> [Work to complete] Each record should be written out exactly as it stands.
****************************************
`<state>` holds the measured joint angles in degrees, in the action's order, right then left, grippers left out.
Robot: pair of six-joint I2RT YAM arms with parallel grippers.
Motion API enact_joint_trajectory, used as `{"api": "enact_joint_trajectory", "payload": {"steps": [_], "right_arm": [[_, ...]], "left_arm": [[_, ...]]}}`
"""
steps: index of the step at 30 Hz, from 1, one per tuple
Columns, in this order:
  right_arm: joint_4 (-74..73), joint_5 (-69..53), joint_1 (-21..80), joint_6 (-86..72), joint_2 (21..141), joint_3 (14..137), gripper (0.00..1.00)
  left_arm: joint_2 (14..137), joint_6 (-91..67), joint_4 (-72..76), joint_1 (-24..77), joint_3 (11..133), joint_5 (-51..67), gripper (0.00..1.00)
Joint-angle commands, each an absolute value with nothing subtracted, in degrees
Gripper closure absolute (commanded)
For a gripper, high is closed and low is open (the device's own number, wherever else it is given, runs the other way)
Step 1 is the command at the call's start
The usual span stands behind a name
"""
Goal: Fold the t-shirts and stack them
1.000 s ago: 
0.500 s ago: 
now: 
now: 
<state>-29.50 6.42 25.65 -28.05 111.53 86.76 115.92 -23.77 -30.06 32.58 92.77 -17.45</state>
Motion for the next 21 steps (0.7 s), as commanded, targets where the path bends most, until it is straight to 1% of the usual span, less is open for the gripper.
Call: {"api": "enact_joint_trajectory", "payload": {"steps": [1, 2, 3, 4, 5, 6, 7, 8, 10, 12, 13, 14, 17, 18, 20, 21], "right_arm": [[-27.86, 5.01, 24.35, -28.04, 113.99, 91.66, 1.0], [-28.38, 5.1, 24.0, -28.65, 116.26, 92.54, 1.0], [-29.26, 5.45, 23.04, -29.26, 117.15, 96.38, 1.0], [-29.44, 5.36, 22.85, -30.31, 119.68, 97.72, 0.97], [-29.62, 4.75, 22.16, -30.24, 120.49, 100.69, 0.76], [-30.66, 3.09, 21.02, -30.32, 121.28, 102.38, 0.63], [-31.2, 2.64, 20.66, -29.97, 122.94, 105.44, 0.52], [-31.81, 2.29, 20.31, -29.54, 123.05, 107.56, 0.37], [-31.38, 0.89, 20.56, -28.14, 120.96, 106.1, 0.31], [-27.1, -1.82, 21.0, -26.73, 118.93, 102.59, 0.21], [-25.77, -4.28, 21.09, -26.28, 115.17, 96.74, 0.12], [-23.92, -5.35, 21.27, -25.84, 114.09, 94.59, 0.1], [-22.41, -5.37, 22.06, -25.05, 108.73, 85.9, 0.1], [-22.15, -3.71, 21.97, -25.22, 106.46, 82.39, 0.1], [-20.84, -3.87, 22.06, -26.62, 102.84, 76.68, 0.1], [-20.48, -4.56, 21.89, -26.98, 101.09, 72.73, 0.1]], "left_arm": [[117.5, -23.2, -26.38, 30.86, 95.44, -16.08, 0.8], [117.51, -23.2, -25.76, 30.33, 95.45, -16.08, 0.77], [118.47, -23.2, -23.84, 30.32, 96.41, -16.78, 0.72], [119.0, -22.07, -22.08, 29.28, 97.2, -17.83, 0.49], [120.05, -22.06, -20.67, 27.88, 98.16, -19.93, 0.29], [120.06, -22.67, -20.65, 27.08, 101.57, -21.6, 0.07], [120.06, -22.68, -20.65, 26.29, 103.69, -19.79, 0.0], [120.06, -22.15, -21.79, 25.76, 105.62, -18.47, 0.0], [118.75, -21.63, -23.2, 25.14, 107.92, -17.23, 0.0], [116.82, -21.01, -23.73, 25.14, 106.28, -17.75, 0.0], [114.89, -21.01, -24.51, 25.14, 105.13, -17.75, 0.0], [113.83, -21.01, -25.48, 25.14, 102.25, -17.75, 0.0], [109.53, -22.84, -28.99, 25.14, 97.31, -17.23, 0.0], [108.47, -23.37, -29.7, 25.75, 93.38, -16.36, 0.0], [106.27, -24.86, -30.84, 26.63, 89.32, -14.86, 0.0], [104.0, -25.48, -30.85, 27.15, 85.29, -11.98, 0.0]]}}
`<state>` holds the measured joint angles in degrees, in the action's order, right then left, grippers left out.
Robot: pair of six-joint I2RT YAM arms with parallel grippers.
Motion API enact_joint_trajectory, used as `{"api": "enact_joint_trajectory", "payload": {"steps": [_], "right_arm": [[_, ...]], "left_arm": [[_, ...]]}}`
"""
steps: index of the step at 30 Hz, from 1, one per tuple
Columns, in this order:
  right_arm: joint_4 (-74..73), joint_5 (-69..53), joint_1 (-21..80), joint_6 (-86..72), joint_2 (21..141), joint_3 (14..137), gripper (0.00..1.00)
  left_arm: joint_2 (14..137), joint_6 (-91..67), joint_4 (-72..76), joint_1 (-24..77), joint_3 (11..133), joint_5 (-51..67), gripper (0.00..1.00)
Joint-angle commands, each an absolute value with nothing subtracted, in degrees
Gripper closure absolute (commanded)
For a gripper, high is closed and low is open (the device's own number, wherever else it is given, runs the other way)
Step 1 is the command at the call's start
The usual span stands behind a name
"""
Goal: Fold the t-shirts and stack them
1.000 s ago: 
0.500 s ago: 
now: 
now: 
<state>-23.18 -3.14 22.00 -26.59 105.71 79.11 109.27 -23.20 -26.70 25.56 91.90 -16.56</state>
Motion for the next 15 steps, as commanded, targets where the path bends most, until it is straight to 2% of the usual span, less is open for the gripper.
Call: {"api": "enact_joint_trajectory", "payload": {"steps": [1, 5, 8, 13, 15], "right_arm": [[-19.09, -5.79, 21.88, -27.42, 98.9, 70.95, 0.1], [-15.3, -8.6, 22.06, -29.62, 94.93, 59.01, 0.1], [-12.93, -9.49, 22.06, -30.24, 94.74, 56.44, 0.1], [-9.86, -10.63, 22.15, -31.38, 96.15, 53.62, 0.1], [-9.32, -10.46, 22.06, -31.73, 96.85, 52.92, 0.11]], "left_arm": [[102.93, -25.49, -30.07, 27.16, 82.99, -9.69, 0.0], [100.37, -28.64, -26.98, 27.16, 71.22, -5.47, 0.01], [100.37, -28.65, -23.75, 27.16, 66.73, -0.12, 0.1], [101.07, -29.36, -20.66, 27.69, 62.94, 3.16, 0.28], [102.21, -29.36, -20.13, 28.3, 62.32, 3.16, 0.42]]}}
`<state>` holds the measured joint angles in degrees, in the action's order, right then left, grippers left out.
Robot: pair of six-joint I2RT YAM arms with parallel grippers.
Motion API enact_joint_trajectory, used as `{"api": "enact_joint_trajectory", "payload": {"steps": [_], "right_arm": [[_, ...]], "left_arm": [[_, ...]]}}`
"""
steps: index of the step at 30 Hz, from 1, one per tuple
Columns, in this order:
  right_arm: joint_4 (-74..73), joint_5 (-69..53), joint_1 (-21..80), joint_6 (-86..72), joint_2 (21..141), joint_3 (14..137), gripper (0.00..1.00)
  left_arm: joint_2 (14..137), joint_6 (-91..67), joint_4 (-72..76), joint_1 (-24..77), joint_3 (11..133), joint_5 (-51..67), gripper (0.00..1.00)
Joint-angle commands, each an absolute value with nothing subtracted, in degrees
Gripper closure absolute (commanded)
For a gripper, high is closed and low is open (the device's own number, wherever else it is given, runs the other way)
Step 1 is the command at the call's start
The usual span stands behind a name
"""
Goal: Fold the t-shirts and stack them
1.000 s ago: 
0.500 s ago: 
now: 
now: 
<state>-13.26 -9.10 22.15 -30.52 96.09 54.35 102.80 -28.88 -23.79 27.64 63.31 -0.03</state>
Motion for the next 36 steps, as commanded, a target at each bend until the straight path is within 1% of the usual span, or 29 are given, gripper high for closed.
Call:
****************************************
> [Answer space]
`<state>` holds the measured joint angles in degrees, in the action's order, right then left, grippers left out.
Robot: pair of six-joint I2RT YAM arms with parallel grippers.
Motion API enact_joint_trajectory, used as `{"api": "enact_joint_trajectory", "payload": {"steps": [_], "right_arm": [[_, ...]], "left_arm": [[_, ...]]}}`
"""
steps: index of the step at 30 Hz, from 1, one per tuple
Columns, in this order:
  right_arm: joint_4 (-74..73), joint_5 (-69..53), joint_1 (-21..80), joint_6 (-86..72), joint_2 (21..141), joint_3 (14..137), gripper (0.00..1.00)
  left_arm: joint_2 (14..137), joint_6 (-91..67), joint_4 (-72..76), joint_1 (-24..77), joint_3 (11..133), joint_5 (-51..67), gripper (0.00..1.00)
Joint-angle commands, each an absolute value with nothing subtracted, in degrees
Gripper closure absolute (commanded)
For a gripper, high is closed and low is open (the device's own number, wherever else it is given, runs the other way)
Step 1 is the command at the call's start
The usual span stands behind a name
"""
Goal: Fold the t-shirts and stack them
1.000 s ago: 
0.500 s ago: 
now: 
now: 
<state>-29.50 6.42 25.65 -28.05 111.53 86.76 115.92 -23.77 -30.06 32.58 92.77 -17.45</state>
Motion for the next 21 steps (0.7 s), as commanded, targets where the path bends most, until it is straight to 1% of the usual span, less is open for the gripper.
Call: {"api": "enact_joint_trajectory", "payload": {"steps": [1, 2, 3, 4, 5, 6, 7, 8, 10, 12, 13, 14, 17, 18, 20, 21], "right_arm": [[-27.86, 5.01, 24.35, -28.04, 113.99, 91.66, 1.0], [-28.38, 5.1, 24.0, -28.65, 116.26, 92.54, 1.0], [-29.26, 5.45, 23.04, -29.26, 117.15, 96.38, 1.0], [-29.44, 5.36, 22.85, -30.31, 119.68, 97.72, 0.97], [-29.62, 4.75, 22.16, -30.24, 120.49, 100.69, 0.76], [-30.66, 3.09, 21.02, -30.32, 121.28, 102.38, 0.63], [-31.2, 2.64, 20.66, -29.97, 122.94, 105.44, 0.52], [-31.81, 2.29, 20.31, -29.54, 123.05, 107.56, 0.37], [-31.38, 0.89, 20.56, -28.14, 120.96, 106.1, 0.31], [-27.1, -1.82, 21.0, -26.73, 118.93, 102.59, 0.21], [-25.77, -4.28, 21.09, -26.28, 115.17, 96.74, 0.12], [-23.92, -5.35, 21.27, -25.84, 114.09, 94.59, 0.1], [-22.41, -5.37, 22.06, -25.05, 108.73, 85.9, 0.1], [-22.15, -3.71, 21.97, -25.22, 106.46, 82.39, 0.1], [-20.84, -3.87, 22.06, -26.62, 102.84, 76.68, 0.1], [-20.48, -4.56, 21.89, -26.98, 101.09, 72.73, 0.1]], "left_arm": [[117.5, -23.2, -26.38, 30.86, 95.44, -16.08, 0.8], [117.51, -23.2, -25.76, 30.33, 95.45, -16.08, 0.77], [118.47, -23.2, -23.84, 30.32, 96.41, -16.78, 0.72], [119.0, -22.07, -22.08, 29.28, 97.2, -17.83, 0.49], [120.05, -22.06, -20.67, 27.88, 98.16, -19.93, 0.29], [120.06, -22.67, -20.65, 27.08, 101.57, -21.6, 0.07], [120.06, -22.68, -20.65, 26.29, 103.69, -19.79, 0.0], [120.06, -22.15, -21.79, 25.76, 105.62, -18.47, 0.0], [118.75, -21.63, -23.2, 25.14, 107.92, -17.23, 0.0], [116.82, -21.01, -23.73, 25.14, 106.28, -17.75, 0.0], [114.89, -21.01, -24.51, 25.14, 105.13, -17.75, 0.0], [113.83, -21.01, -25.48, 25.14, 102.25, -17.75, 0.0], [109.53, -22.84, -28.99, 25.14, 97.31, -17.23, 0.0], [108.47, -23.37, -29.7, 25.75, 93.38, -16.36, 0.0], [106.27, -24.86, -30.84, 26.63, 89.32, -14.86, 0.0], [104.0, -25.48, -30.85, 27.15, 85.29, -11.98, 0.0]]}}
`<state>` holds the measured joint angles in degrees, in the action's order, right then left, grippers left out.
Robot: pair of six-joint I2RT YAM arms with parallel grippers.
Motion API enact_joint_trajectory, used as `{"api": "enact_joint_trajectory", "payload": {"steps": [_], "right_arm": [[_, ...]], "left_arm": [[_, ...]]}}`
"""
steps: index of the step at 30 Hz, from 1, one per tuple
Columns, in this order:
  right_arm: joint_4 (-74..73), joint_5 (-69..53), joint_1 (-21..80), joint_6 (-86..72), joint_2 (21..141), joint_3 (14..137), gripper (0.00..1.00)
  left_arm: joint_2 (14..137), joint_6 (-91..67), joint_4 (-72..76), joint_1 (-24..77), joint_3 (11..133), joint_5 (-51..67), gripper (0.00..1.00)
Joint-angle commands, each an absolute value with nothing subtracted, in degrees
Gripper closure absolute (commanded)
For a gripper, high is closed and low is open (the device's own number, wherever else it is given, runs the other way)
Step 1 is the command at the call's start
The usual span stands behind a name
"""
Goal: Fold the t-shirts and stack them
1.000 s ago: 
0.500 s ago: 
now: 
now: 
<state>-23.18 -3.14 22.00 -26.59 105.71 79.11 109.27 -23.20 -26.70 25.56 91.90 -16.56</state>
Motion for the next 15 steps, as commanded, targets where the path bends most, until it is straight to 2% of the usual span, less is open for the gripper.
Call: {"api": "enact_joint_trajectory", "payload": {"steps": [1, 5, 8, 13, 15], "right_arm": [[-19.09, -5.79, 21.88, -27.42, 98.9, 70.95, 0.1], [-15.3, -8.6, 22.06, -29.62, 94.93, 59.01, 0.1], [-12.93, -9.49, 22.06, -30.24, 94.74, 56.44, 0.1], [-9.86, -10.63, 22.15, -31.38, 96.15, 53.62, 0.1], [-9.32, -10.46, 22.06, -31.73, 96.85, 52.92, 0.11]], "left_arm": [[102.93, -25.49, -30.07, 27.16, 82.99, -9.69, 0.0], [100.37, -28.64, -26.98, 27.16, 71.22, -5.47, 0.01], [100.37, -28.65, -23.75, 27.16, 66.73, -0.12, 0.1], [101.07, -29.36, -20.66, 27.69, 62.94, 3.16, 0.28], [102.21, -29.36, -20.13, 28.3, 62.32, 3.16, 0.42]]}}
`<state>` holds the measured joint angles in degrees, in the action's order, right then left, grippers left out.
Robot: pair of six-joint I2RT YAM arms with parallel grippers.
Motion API enact_joint_trajectory, used as `{"api": "enact_joint_trajectory", "payload": {"steps": [_], "right_arm": [[_, ...]], "left_arm": [[_, ...]]}}`
"""
steps: index of the step at 30 Hz, from 1, one per tuple
Columns, in this order:
  right_arm: joint_4 (-74..73), joint_5 (-69..53), joint_1 (-21..80), joint_6 (-86..72), joint_2 (21..141), joint_3 (14..137), gripper (0.00..1.00)
  left_arm: joint_2 (14..137), joint_6 (-91..67), joint_4 (-72..76), joint_1 (-24..77), joint_3 (11..133), joint_5 (-51..67), gripper (0.00..1.00)
Joint-angle commands, each an absolute value with nothing subtracted, in degrees
Gripper closure absolute (commanded)
For a gripper, high is closed and low is open (the device's own number, wherever else it is given, runs the other way)
Step 1 is the command at the call's start
The usual span stands behind a name
"""
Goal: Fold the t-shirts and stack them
1.000 s ago: 
0.500 s ago: 
now: 
now: 
<state>-13.26 -9.10 22.15 -30.52 96.09 54.35 102.80 -28.88 -23.79 27.64 63.31 -0.03</state>
Motion for the next 36 steps, as commanded, a target at each bend until the straight path is within 1% of the usual span, or 29 are given, gripper high for closed.
Call:

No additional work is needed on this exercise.